Set down the data below in full, exactly as it reads, but without the pictures.
------ Information shown
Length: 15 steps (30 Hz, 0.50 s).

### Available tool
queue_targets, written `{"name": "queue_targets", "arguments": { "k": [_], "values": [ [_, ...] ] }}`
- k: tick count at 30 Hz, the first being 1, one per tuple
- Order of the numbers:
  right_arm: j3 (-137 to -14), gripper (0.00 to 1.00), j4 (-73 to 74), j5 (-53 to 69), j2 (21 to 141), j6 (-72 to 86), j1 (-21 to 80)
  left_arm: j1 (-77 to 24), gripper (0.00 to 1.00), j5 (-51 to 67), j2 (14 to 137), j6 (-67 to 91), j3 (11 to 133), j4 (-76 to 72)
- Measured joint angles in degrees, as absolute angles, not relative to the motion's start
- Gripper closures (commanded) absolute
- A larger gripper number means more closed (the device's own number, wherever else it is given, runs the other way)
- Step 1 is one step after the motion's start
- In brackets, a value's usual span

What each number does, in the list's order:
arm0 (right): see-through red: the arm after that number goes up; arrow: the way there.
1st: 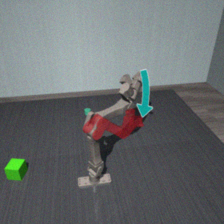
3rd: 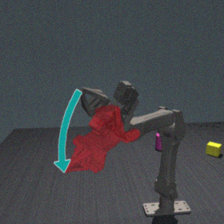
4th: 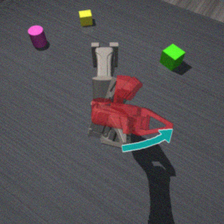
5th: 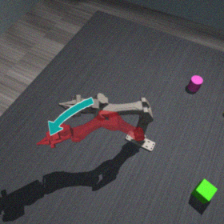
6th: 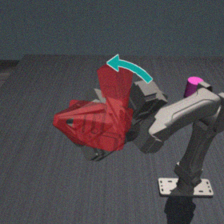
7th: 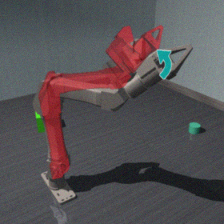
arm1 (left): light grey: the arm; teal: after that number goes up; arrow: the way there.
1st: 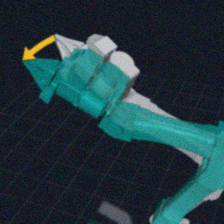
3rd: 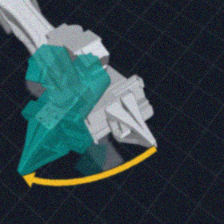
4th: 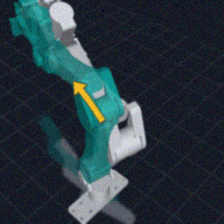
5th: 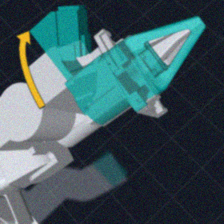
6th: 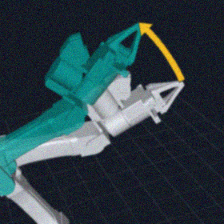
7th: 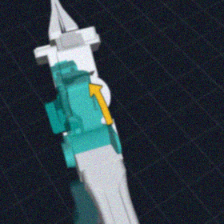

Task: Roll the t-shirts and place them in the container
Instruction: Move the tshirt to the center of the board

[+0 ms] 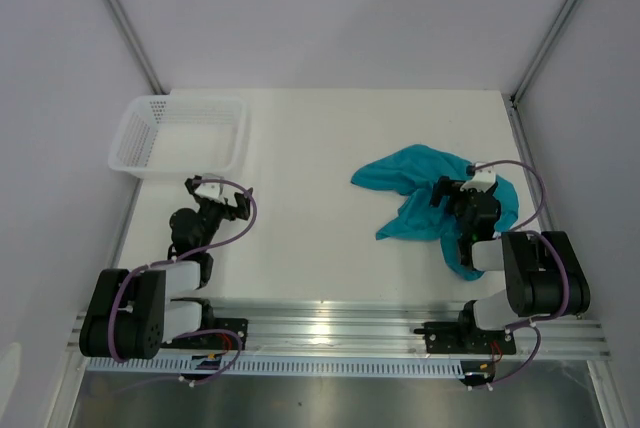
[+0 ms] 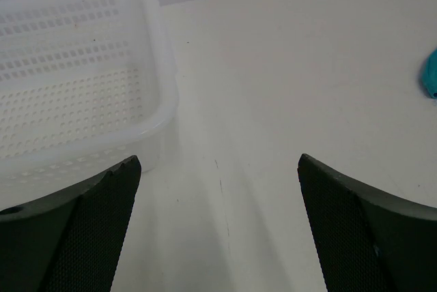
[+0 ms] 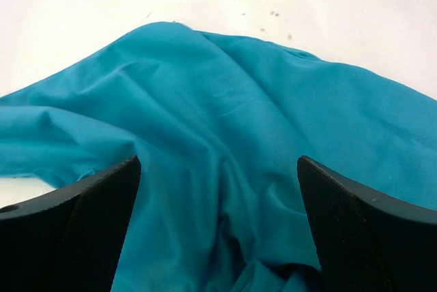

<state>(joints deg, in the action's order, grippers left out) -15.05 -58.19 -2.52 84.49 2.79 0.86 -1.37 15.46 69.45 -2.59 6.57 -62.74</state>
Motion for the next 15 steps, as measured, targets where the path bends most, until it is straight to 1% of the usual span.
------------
*Solution for this exercise*.
Length: 15 steps (30 Hz, 0.50 s).

### Available tool
queue_targets, written `{"name": "queue_targets", "arguments": { "k": [_], "values": [ [_, ...] ] }}`
- k: tick count at 30 Hz, the first being 1, one per tuple
- Order of the numbers:
  right_arm: j3 (-137 to -14), gripper (0.00 to 1.00), j4 (-73 to 74), j5 (-53 to 69), j2 (21 to 141), j6 (-72 to 86), j1 (-21 to 80)
  left_arm: j1 (-77 to 24), gripper (0.00 to 1.00), j5 (-51 to 67), j2 (14 to 137), j6 (-67 to 91), j3 (11 to 133), j4 (-76 to 72)
- Measured joint angles in degrees, as absolute angles, not relative to the motion's start
- Gripper closures (commanded) absolute
- A larger gripper number means more closed (the device's own number, wherever else it is given, runs the other way)
- Step 1 is one step after the motion's start
- In brackets, a value's usual span

What each number does, in the list's order:
arm0 (right): see-through red: the arm after that number goes up; arrow: the way there.
1st: 
3rd: 
4th: 
5th: 
6th: 
7th: 
arm1 (left): light grey: the arm; teal: after that number goes up; arrow: the way there.
1st: 
3rd: 
4th: 
5th: 
6th: 
7th: 

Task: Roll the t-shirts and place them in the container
Instruction: Move the tshirt to the center of the board

[+0 ms] 
[+0 ms] 
[+0 ms] 

<state>(joints deg, in the action's order, grippers left out) -15.05 -58.19 -2.52 84.49 2.79 0.86 -1.37 15.46 69.45 -2.59 6.57 -62.74</state>
Motion for the next 15 steps, as measured, targets where the path bends most, until it is straight to 1% of the usual span.

Nothing further is needed for the answer.